## Task
Hunt through the lines below for the string "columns" and copy each one that has it.

## The data
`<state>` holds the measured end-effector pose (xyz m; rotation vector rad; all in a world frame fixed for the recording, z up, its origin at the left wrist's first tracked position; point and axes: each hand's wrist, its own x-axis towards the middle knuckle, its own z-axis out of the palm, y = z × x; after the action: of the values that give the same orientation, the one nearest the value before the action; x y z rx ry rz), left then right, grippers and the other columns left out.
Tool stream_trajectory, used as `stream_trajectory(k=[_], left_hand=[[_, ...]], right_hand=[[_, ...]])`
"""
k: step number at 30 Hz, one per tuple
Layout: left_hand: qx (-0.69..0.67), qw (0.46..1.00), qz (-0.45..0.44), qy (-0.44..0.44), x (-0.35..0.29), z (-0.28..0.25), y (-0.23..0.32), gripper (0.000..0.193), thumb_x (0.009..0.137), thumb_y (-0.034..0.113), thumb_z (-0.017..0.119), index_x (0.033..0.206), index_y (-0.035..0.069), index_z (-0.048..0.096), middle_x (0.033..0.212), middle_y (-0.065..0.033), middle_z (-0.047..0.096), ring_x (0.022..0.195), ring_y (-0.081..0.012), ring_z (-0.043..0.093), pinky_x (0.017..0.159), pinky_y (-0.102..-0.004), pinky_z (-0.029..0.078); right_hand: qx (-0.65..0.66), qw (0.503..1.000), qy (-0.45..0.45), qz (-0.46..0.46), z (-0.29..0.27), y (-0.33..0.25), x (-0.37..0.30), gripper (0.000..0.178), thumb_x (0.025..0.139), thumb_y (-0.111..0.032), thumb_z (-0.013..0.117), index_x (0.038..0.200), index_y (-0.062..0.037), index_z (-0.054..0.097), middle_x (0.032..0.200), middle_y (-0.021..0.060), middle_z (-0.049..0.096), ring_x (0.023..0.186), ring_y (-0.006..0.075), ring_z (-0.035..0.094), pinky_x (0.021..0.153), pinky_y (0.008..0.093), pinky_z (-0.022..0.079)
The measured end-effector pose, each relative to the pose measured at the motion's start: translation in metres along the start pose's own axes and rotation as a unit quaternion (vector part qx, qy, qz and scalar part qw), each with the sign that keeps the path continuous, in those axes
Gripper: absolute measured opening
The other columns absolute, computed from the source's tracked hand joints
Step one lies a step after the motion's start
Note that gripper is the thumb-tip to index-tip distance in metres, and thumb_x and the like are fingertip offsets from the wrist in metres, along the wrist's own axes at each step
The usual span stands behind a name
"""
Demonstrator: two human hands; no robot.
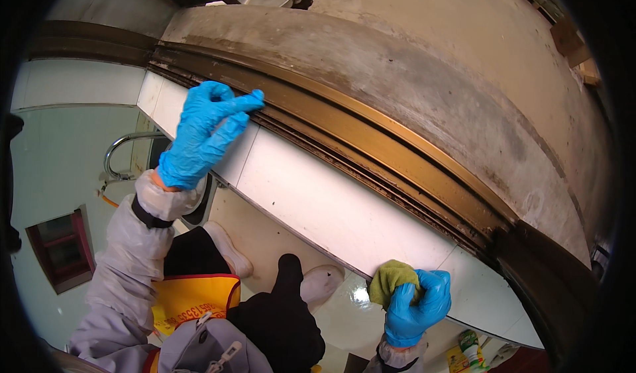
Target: The person scrapes debris from a window sill and countertop using a red-handled scraper, then wipes the surfaces with a green cloth. They rinse the cloth in a sink and continue wiping the sill and frame. A second person briefly assists by wiping nearby areas.
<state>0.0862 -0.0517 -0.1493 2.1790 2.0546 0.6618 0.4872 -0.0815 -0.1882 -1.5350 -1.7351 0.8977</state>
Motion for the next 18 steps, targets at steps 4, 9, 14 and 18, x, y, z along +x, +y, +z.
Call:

## Task response
`<state>` holds the measured end-effector pose (xyz m; rotation vector rad; all in a world frame fixed for the recording, z up, its origin at the left wrist's first tracked position; point and axes: each hand's wrist, its own x-axis towards the middle knuckle, its own z-axis out of the palm, y = z × x; after the action: of the values that give the same orientation, the one nearest the value before the action; x y z rx ry rz), left then right, grippers and the other columns left out.
The other columns absolute, computed from the source's tracked hand joints

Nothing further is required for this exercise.